■ WORK REQUIRED ■
Locate the string "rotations" throughout the material and copy every line in which it occurs.
────
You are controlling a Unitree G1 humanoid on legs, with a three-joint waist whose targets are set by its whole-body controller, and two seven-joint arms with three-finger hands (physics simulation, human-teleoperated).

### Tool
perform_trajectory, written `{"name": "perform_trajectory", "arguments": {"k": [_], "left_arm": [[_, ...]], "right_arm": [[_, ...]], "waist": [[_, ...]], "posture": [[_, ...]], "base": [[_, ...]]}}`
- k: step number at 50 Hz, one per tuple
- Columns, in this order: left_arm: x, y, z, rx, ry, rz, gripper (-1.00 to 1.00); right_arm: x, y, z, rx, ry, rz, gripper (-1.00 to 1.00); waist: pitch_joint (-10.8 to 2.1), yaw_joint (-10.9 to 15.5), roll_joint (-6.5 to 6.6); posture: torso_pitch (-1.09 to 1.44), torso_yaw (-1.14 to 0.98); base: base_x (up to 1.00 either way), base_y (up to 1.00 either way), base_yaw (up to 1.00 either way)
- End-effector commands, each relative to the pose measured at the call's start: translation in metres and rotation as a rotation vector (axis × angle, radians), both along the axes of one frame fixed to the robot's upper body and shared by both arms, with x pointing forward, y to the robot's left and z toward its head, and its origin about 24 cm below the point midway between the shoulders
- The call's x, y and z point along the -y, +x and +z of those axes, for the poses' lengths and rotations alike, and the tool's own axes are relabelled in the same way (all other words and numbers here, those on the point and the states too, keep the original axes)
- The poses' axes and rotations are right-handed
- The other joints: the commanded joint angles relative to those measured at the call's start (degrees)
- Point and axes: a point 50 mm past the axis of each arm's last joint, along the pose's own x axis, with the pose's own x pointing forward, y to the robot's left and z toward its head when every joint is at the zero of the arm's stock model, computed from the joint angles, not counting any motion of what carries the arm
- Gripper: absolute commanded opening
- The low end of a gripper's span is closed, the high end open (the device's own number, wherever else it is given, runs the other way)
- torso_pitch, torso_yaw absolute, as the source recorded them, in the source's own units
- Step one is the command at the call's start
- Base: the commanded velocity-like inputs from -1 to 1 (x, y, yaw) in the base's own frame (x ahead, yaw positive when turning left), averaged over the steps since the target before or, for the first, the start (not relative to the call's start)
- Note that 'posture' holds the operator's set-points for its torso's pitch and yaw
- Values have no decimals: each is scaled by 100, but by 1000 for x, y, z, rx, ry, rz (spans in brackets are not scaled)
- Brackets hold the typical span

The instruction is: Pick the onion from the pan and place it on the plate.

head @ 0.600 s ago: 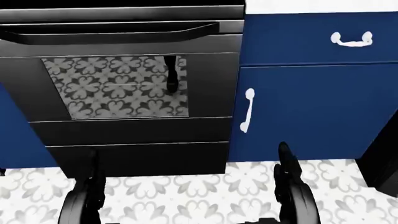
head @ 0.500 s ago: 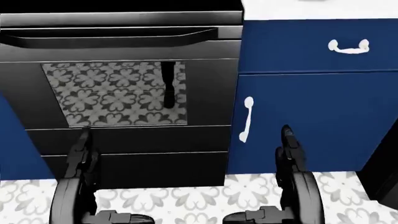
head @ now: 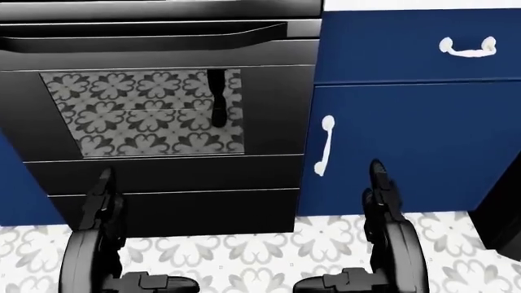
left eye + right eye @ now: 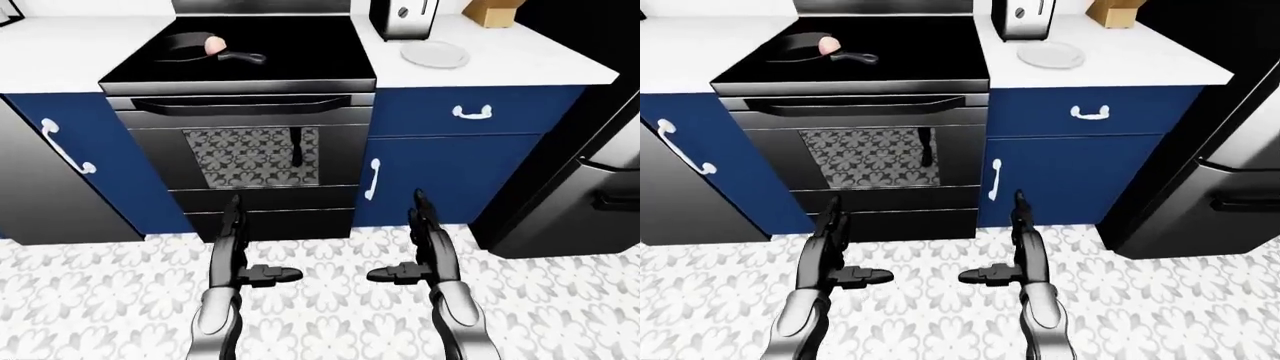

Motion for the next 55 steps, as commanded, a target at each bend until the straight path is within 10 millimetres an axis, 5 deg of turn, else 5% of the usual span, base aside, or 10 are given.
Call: {"name": "perform_trajectory", "arguments": {"k": [1, 16, 37, 55], "left_arm": [[-2, 7, 20, 95, 5, 0, 100], [-1, 26, 59, 143, 32, -10, 100], [-13, 47, 138, 179, 23, -4, 100], [-28, 48, 181, 216, 23, 31, 100]], "right_arm": [[-1, 4, 19, 87, -16, 7, 100], [5, 19, 53, 99, -16, -61, 100], [20, 41, 149, 173, -6, -76, 100], [21, 39, 189, 212, 8, -53, 100]], "waist": [[-104, -5, 6], [-77, -3, 8], [-50, 15, 12], [-25, 19, 19]], "posture": [[0, 0], [0, 0], [0, 0], [0, 0]], "base": [[0, 0, 0], [0, 0, 0], [0, 0, 0], [0, 0, 0]]}}
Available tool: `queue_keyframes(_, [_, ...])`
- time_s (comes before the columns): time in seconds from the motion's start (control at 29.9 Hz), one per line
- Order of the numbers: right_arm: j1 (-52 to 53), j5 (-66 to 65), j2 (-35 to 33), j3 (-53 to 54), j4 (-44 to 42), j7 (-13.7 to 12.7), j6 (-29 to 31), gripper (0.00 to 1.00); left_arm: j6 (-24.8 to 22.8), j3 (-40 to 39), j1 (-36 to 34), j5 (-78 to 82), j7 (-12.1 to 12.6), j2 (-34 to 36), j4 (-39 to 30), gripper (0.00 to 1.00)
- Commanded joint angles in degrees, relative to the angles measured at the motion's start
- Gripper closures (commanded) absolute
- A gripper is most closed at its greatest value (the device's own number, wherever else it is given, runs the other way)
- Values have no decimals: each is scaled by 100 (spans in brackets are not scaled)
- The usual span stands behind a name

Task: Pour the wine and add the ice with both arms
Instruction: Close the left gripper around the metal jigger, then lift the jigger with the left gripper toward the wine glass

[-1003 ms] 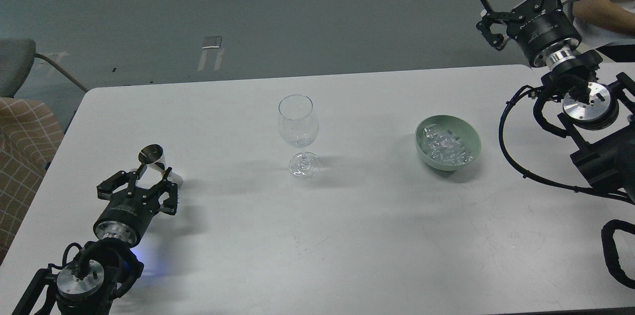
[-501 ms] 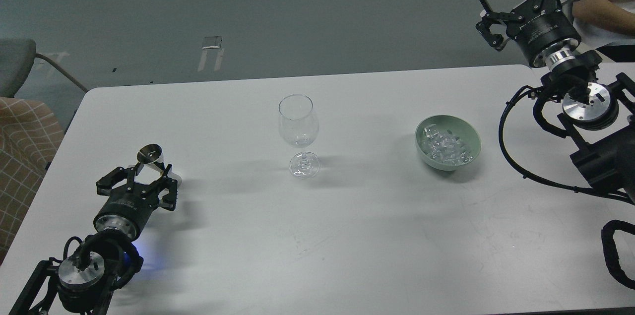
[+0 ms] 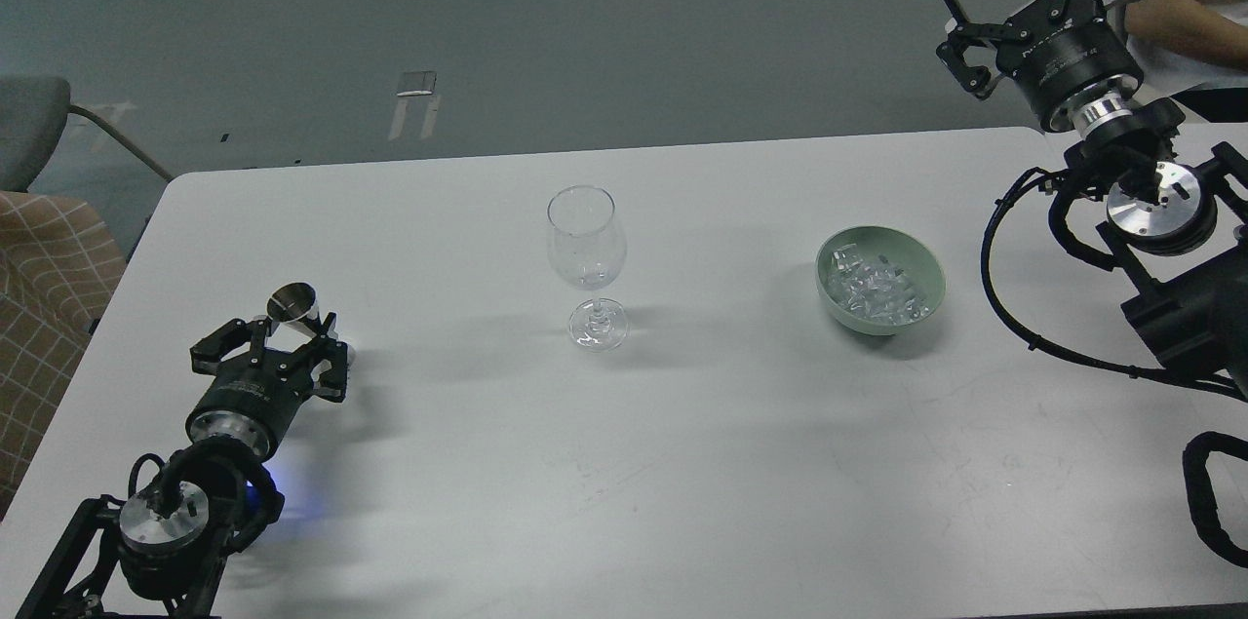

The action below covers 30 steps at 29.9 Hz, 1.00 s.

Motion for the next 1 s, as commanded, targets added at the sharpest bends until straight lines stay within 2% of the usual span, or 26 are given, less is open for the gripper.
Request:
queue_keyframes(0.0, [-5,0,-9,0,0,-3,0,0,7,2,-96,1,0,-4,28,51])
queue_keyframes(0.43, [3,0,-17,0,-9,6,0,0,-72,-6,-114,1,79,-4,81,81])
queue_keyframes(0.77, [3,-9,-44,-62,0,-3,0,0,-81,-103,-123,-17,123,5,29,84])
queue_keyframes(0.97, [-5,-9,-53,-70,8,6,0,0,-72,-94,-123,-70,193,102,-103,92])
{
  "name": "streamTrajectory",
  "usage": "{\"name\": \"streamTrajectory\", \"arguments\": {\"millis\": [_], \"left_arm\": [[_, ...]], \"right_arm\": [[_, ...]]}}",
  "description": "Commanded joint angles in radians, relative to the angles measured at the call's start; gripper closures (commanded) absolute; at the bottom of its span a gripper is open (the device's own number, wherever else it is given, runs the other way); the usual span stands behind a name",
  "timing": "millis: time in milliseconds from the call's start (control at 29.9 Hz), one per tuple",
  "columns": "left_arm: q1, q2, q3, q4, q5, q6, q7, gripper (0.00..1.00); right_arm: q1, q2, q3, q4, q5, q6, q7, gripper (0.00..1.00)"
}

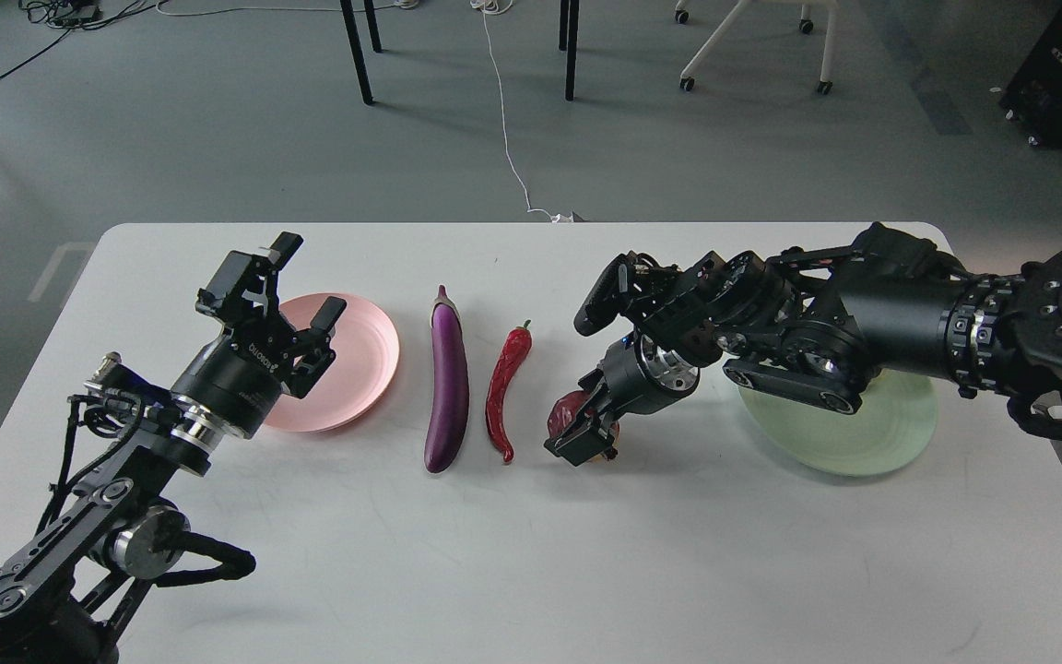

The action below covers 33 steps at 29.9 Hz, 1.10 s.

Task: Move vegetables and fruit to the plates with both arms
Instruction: 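Reach the right gripper down and grasp the red fruit, then lift the red fruit and place it on the green plate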

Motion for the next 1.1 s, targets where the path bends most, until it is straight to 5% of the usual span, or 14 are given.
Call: {"name": "streamTrajectory", "arguments": {"millis": [0,67,200,267,568,802,1069], "left_arm": [[0.006,0.006,-0.002,-0.006,0.000,-0.001,0.000,0.01],[0.009,0.008,-0.002,-0.011,0.000,-0.001,0.000,0.00],[0.010,0.008,-0.003,-0.017,0.000,0.000,0.000,0.00],[0.010,0.008,-0.003,-0.017,0.000,-0.001,0.000,0.01],[0.013,0.012,-0.008,-0.020,0.000,-0.001,0.000,0.01],[0.013,0.012,-0.009,-0.022,0.000,-0.001,0.000,0.00],[0.012,0.008,-0.005,-0.025,0.000,-0.001,0.001,0.01]], "right_arm": [[-0.002,0.019,-0.003,-0.014,0.000,0.000,0.000,0.06],[-0.002,0.027,-0.020,-0.022,0.000,0.002,0.000,0.11],[0.001,0.029,-0.051,-0.039,0.000,0.003,0.000,0.49],[0.003,0.029,-0.052,-0.039,0.000,0.003,0.000,0.59],[0.096,-0.007,-0.044,-0.019,0.000,-0.004,0.000,0.62],[0.225,-0.213,-0.038,0.068,-0.001,-0.007,0.000,0.61],[0.130,-0.471,-0.061,0.121,-0.101,-0.009,0.000,0.60]]}}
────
■ ANSWER FOR THIS EXERCISE ■
- The call's x, y and z point along the -y, +x and +z of those axes, for the poses' lengths and rotations alike, and the tool's own axes are relabelled in the same way (all other words and numbers here, those on the point and the states too, keep the original axes)
- The poses' axes and rotations are right-handed

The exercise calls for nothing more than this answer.